Suspicion of allergic or anaphylactic type reactions requires immediate discontinuation of the injection. In case of shock, standard medical treatment for shock should be implemented.
Viral safety: Standard measures to prevent infections resulting from the use of medicinal products prepared from human blood or plasma include selection of donors, screening of individual donations and plasma pools for specific markers of infection and the inclusion of effective manufacturing steps for the inactivation/removal of viruses.
Despite this, when medicinal products prepared from human blood or plasma are administered, the possibility of transmitting infective agents cannot be totally excluded.
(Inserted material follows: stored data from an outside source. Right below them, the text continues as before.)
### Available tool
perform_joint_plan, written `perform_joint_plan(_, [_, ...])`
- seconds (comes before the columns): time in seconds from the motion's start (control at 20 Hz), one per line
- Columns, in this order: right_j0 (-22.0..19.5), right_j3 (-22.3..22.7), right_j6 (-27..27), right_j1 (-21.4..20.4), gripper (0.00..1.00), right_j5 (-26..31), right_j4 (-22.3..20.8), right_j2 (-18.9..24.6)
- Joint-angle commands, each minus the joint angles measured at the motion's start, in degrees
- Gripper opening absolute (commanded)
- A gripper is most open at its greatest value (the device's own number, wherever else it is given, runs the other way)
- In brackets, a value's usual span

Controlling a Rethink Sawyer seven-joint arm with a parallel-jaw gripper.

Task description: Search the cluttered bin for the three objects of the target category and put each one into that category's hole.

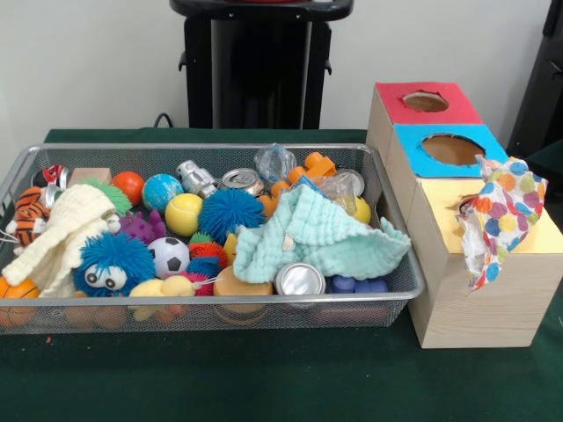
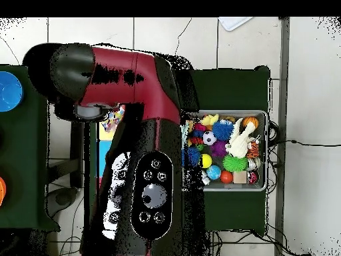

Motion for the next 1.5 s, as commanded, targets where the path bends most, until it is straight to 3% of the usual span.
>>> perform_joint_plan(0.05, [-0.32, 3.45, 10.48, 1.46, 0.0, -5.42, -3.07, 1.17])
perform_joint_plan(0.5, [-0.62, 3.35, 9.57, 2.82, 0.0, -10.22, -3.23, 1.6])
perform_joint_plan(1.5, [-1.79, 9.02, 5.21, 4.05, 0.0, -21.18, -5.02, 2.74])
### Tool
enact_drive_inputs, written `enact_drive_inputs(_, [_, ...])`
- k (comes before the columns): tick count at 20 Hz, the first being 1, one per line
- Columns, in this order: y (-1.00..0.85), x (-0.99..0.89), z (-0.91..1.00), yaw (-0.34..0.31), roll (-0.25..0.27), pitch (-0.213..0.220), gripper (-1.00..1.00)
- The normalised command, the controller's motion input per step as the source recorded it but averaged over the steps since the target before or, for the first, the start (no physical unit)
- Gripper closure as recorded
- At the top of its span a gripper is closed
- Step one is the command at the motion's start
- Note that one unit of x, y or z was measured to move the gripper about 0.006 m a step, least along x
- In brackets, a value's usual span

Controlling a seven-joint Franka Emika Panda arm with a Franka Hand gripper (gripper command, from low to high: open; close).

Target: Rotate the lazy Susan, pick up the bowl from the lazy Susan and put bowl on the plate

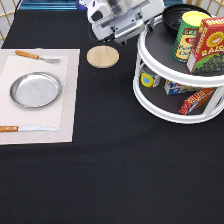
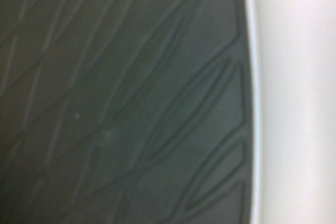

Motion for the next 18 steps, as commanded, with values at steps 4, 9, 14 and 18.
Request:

This also applies to unknown or emerging viruses and other pathogens.
The measures taken are considered effective for enveloped viruses such as human immunodeficiency virus (HIV), hepatitis B virus (HBV) and hepatitis C virus (HCV) and for the non-enveloped viruses such as hepatitis A virus (HAV).
The measures taken may be of limited value against non-enveloped viruses such as parvovirus B19.
There is reassuring clinical experience regarding the lack of hepatitis A or parvovirus B19 transmission with immunoglobulins and it is also assumed that the antibody content makes an important contribution to the viral safety.
It is strongly recommended that every time that TETANUS GAMMA is administered to a patient, the name and batch number of the product are recorded in order to maintain a link between the patient and the batch of the product.
Effects on ability to drive and use machines: TETANUS GAMMA has no or negligible influence on the ability to drive and use machines.
Fertility: The impact of treatment with TETANUS GAMMA on fertility has not been evaluated in controlled clinical trials. However, clinical experience with immunoglobulins suggests that no harmful effects on fertility are to be expected.
Use in Children: No specific data are available for paediatric population. The special warnings and precautions for use mentioned previously apply also in children and adolescents (0-18 years).